When ultimates become absolutes, they become presumptions and idolatries. But ultimates cannot be fixed and they are not some thing.
For example, when we read John 14:6, it is important to understand Jesus’ claims as ultimate rather than absolute. He is the Way, the Truth, and the Life. And for the Christian, this is ultimate in that we see Jesus Christ as the revelation of God as love and of what it means for humanity to live as those whom God loves. And we hold his Way, this Truth, that Life as ultimate for us.
Holding these truths as ultimate becomes our vocation as a royal priesthood “for the life of the world.” Through Christ and his followers, the Abrahamic blessing is to be extended to all the families of the world. Where we see Christ as ultimate, we live with an expansive vision through self-giving love.

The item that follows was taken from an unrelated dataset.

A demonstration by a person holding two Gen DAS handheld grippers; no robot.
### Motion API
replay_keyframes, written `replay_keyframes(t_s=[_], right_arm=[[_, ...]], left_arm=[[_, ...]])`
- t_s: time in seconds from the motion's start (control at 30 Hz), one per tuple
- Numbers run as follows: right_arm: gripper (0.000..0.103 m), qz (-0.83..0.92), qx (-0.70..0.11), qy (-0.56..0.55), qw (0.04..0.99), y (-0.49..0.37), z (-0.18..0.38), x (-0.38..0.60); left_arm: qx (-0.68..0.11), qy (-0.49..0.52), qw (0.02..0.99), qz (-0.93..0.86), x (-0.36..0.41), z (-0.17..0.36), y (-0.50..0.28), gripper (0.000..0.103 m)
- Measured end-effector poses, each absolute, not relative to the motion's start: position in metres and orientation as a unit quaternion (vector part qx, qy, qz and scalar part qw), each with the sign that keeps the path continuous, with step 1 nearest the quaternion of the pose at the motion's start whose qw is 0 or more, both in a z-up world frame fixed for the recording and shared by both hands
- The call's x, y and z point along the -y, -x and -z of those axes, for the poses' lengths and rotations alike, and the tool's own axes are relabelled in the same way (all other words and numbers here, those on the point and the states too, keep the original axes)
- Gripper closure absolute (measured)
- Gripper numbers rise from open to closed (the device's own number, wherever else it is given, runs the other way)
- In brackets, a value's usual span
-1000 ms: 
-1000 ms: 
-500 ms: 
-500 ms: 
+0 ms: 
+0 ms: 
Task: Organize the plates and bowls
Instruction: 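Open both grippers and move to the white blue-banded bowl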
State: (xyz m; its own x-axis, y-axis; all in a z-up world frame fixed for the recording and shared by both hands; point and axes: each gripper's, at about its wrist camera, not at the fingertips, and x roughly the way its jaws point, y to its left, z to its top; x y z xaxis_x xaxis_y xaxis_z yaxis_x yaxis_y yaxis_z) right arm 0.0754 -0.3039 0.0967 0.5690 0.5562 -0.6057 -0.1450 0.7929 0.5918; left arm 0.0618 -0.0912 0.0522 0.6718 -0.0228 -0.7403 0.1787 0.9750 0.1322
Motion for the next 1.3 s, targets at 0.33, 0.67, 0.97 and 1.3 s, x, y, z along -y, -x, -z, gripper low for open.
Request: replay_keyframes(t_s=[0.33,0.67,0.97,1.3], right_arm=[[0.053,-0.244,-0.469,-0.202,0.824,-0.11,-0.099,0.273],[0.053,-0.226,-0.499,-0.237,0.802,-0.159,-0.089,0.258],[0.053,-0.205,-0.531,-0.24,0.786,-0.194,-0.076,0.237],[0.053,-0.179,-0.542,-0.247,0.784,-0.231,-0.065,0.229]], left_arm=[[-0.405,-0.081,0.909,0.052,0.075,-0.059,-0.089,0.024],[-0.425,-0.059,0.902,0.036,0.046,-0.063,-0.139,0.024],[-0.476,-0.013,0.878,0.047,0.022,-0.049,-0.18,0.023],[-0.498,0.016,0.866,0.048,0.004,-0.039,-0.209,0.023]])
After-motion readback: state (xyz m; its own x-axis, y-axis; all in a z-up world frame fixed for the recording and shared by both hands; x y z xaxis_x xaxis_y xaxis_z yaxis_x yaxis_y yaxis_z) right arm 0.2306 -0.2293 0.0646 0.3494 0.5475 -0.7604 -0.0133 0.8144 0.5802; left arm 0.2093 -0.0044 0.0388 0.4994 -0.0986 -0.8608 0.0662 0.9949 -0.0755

But if we reduce the ultimate to an absolute, John 14:6 shrinks to an us-them, in-out presumption, a boundary marker for exclusion in which the Church holds a monopoly on Jesus Christ and their territory marks the horizon of the Kingdom of God. In this model, Christ is diminished to an idol held in captivity by those who make him their absolute. And our expansive proclamation of “peace on earth, good tidings to all people” is perverted into a dehumanizing colonialist project.
The difference, then, between ultimates and absolutes is hardly subtle. The two orientations stand opposed as competing ways of seeing Christ, seeing humanity, and seeing the world. They virtually represent two kingdoms (one a commonweal, the other a hegemony).
One could even say that what is opposite of the ultimate, is not what is temporal, but what is absolute—it is anti-Christ and inhuman because instead of being open and life-giving it becomes death-dealing and closed.